I have a small java app (2-10 qps) that is set to automatic scaling with F4_1G instances. Interesting while normally only one instance is really active, normally there are two instances created. Sometimes, after a few hours, an instance disappears and is immediately replaced by another 1-2 instances, with a corresponding instance load which spikes latency a lot. Is there any way to find out why an instance is shot down? I dont see any _ah/stop (which I think is normal for automatic scaling) or any messages about exceeding memory limits / moving to another system or any other errors, just big latencies when the change happens. Also, the instances are using around 250MB memory, which is a lot less than 1GB. Also, latencies are very low (average 80ms).

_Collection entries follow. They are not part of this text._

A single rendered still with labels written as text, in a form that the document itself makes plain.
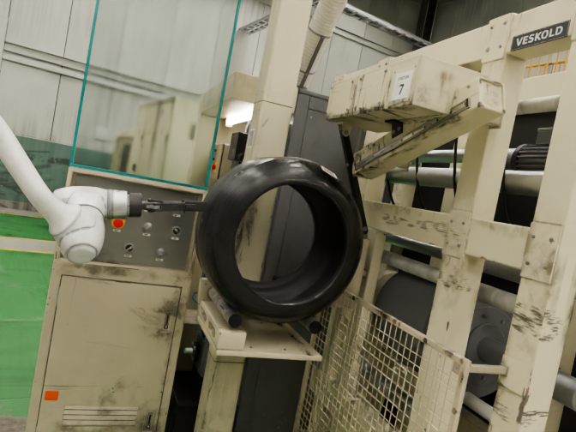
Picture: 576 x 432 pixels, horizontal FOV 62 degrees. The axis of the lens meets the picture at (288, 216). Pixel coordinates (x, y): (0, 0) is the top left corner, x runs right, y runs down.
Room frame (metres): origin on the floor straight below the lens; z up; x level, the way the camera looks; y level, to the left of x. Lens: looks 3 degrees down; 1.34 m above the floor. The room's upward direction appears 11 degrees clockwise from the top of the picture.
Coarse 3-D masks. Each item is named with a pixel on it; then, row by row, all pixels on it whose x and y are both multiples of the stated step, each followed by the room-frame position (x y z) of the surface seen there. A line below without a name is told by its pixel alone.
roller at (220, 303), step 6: (210, 294) 1.78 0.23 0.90; (216, 294) 1.73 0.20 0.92; (216, 300) 1.69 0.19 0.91; (222, 300) 1.65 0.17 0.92; (222, 306) 1.61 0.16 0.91; (228, 306) 1.58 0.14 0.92; (222, 312) 1.58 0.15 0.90; (228, 312) 1.53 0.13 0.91; (234, 312) 1.52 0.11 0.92; (228, 318) 1.50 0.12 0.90; (234, 318) 1.50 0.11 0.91; (240, 318) 1.51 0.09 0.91; (234, 324) 1.50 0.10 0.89; (240, 324) 1.51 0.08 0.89
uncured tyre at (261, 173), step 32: (256, 160) 1.61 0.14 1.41; (288, 160) 1.55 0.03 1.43; (224, 192) 1.50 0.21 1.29; (256, 192) 1.49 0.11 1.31; (320, 192) 1.83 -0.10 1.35; (224, 224) 1.46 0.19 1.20; (320, 224) 1.86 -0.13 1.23; (352, 224) 1.61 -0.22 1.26; (224, 256) 1.47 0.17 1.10; (320, 256) 1.87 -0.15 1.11; (352, 256) 1.62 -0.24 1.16; (224, 288) 1.50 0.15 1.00; (256, 288) 1.79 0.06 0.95; (288, 288) 1.83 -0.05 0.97; (320, 288) 1.77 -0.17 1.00; (288, 320) 1.58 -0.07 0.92
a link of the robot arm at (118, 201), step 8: (112, 192) 1.43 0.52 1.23; (120, 192) 1.44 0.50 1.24; (112, 200) 1.41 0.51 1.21; (120, 200) 1.42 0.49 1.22; (128, 200) 1.44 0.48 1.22; (112, 208) 1.41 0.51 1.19; (120, 208) 1.42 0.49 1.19; (128, 208) 1.44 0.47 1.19; (112, 216) 1.43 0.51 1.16; (120, 216) 1.43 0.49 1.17
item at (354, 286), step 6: (366, 240) 1.99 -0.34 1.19; (366, 246) 1.99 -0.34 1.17; (366, 252) 1.99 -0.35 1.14; (360, 264) 1.98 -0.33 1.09; (360, 270) 1.99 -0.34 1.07; (354, 276) 1.98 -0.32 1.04; (360, 276) 1.99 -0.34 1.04; (354, 282) 1.98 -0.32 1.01; (360, 282) 1.99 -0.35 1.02; (348, 288) 1.97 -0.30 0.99; (354, 288) 1.98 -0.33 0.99; (342, 294) 1.97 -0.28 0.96; (354, 294) 1.98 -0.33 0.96; (336, 300) 1.96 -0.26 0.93; (342, 300) 1.97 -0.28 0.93; (336, 306) 1.96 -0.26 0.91; (348, 306) 1.98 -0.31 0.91; (354, 306) 1.99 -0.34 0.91
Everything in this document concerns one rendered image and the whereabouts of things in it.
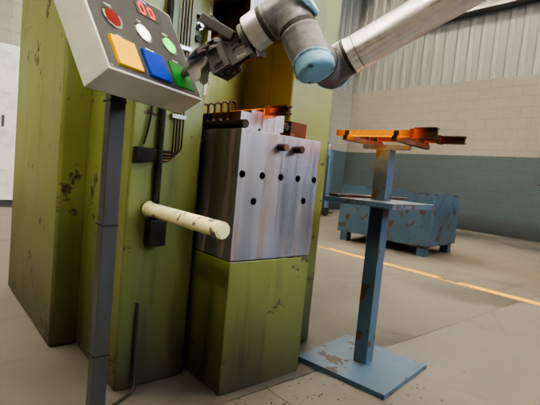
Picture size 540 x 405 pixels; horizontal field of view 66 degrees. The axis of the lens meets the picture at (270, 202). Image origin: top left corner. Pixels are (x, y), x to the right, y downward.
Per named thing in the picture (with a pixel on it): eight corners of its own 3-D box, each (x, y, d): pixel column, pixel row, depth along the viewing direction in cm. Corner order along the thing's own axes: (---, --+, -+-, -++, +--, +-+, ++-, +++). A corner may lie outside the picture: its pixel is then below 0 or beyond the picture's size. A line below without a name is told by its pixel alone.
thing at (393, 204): (434, 209, 179) (434, 204, 179) (392, 210, 149) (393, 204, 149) (370, 201, 199) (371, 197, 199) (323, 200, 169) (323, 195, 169)
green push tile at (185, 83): (195, 91, 113) (186, 67, 114) (178, 85, 106) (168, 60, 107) (190, 95, 114) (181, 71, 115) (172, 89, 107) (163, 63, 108)
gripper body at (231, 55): (209, 75, 102) (249, 48, 98) (197, 45, 104) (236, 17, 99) (225, 83, 109) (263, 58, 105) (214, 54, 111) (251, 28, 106)
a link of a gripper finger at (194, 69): (181, 88, 107) (208, 70, 103) (173, 68, 108) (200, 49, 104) (188, 92, 110) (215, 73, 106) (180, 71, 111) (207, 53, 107)
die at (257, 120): (282, 137, 157) (284, 113, 156) (239, 129, 144) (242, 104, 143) (220, 137, 188) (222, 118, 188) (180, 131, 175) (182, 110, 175)
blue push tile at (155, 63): (172, 82, 104) (162, 56, 105) (152, 74, 97) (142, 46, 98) (167, 85, 105) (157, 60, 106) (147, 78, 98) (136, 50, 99)
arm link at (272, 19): (312, 5, 90) (295, -34, 92) (264, 37, 95) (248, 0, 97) (325, 22, 99) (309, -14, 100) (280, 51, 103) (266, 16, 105)
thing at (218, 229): (231, 240, 108) (232, 220, 108) (214, 241, 105) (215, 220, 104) (156, 217, 141) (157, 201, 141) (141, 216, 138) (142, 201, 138)
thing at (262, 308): (297, 370, 168) (309, 255, 165) (218, 397, 143) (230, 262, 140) (220, 324, 210) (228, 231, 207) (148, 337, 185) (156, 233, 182)
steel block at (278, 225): (309, 255, 165) (321, 141, 161) (230, 261, 140) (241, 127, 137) (228, 231, 207) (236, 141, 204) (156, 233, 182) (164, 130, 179)
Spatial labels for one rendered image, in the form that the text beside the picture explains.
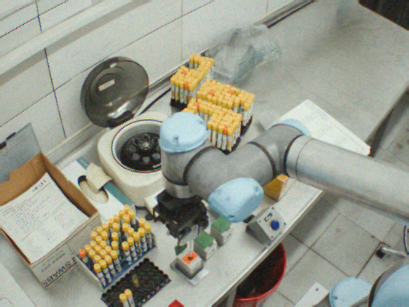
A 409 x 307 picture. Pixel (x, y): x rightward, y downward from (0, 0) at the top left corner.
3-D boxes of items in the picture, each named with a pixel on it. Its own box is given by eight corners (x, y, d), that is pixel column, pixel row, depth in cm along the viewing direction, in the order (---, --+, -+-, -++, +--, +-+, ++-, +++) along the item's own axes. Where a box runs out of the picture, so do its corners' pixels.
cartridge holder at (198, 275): (194, 287, 113) (195, 281, 110) (169, 266, 117) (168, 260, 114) (208, 273, 115) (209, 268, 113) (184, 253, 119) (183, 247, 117)
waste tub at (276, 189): (278, 203, 131) (283, 182, 123) (240, 180, 136) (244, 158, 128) (300, 174, 138) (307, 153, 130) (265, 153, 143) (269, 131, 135)
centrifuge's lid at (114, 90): (78, 77, 115) (67, 66, 120) (96, 147, 132) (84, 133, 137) (145, 46, 124) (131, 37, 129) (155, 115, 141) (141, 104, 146)
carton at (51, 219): (45, 293, 109) (28, 268, 97) (-6, 226, 121) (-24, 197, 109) (109, 240, 121) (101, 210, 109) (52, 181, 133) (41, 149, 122)
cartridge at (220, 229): (222, 246, 121) (224, 234, 116) (209, 237, 123) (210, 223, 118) (232, 237, 123) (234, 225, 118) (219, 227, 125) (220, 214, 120)
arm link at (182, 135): (181, 153, 69) (148, 121, 73) (182, 197, 77) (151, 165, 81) (220, 129, 72) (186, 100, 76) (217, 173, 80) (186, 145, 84)
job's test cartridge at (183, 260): (190, 278, 113) (190, 268, 108) (176, 267, 115) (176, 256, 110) (200, 268, 115) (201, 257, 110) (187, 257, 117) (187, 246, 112)
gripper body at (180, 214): (152, 222, 92) (148, 188, 83) (182, 198, 97) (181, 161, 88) (180, 245, 89) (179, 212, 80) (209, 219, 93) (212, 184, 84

I also tried with basic scaling, where there are less restart, but there are also some happening. I can see the _ah/stop there, but still no error messages of why it was stopped (eg, was searching the log for "move" "exceed" "memory").
From what I could find here on stack, I could not really see where this would pop up, it would be in the log, right? Any other ideas of how to figure out what the problem could be?
I ran into the same issue a few months back. Instances were being shut down and new instances were spawned, even though the CPU and memory usages were within bounds, and there were no particular issue with the instance itself or its response latencies, and no traffic spikes. After much observation and research, I noticed that the instances were being restarted after having served 50000 requests (or very little more).
There seems to be an undocumented hard limit on the number of requests served by an instance before it is restarted, in my case 50000 (with F4 or F4_1G instance on app engine java standard). Others have come to the same conclusion (see here for instance).
Probably too late for you after two years, but I hope this helps others that might end up here in the future.